- _TRY IT_
Please output exactly the lines of the material from the first through the line containing "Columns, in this", and nothing more.

- _THE DATA_
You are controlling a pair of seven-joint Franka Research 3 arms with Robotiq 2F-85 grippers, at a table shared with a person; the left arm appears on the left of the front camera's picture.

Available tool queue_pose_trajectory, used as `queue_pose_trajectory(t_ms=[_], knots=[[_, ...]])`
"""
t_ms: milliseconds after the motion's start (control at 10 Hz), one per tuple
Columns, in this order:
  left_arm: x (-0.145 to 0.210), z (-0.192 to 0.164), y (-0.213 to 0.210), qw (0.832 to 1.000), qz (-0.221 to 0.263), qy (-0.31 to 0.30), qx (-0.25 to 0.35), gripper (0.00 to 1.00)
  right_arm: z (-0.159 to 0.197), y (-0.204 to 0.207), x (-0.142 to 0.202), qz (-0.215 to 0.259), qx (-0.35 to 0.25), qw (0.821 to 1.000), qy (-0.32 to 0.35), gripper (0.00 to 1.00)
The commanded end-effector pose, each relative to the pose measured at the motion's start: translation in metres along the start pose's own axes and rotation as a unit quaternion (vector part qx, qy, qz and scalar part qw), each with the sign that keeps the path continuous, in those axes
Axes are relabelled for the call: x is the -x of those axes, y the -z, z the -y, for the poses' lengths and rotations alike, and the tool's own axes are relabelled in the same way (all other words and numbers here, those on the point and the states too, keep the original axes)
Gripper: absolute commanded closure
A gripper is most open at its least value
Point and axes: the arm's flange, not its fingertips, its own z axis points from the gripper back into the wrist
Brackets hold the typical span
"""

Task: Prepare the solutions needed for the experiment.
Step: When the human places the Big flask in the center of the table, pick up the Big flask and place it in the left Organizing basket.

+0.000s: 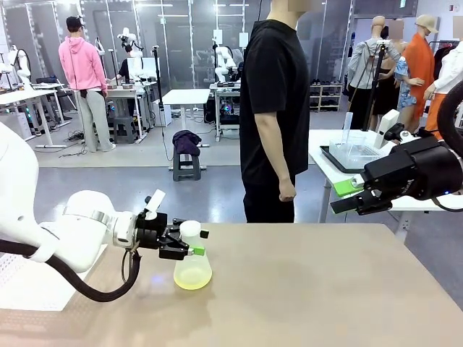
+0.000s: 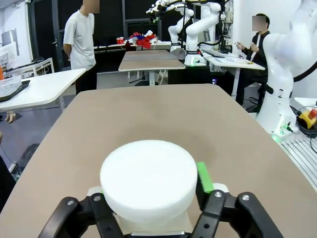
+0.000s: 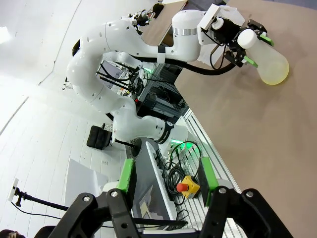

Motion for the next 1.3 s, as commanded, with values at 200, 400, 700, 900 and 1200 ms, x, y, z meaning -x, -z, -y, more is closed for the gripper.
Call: queue_pose_trajectory(t_ms=[200,400,700,900,1200], knots=[[0.004,-0.008,-0.003,1.0,0.02,-0.003,-0.01,0.75,0.001,-0.001,-0.003,0.0,-0.004,1.0,-0.008,0.36],[0.004,-0.007,-0.004,1.0,0.02,-0.003,-0.014,0.94,0.001,-0.001,-0.003,0.0,-0.004,1.0,-0.008,0.36],[0.0,-0.005,-0.002,1.0,0.024,-0.008,-0.017,1.0,0.001,-0.001,-0.003,0.0,-0.004,1.0,-0.008,0.36],[-0.009,0.0,-0.011,0.999,0.022,-0.022,-0.034,1.0,0.001,-0.001,-0.003,0.0,-0.004,1.0,-0.008,0.36],[-0.011,0.005,-0.024,0.999,0.01,-0.025,-0.041,1.0,0.001,-0.001,-0.003,0.0,-0.004,1.0,-0.008,0.36]])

- _TASK RESPONSE_
You are controlling a pair of seven-joint Franka Research 3 arms with Robotiq 2F-85 grippers, at a table shared with a person; the left arm appears on the left of the front camera's picture.

Available tool queue_pose_trajectory, used as `queue_pose_trajectory(t_ms=[_], knots=[[_, ...]])`
"""
t_ms: milliseconds after the motion's start (control at 10 Hz), one per tuple
Columns, in this order:

For this exercise, nothing more remains to be given.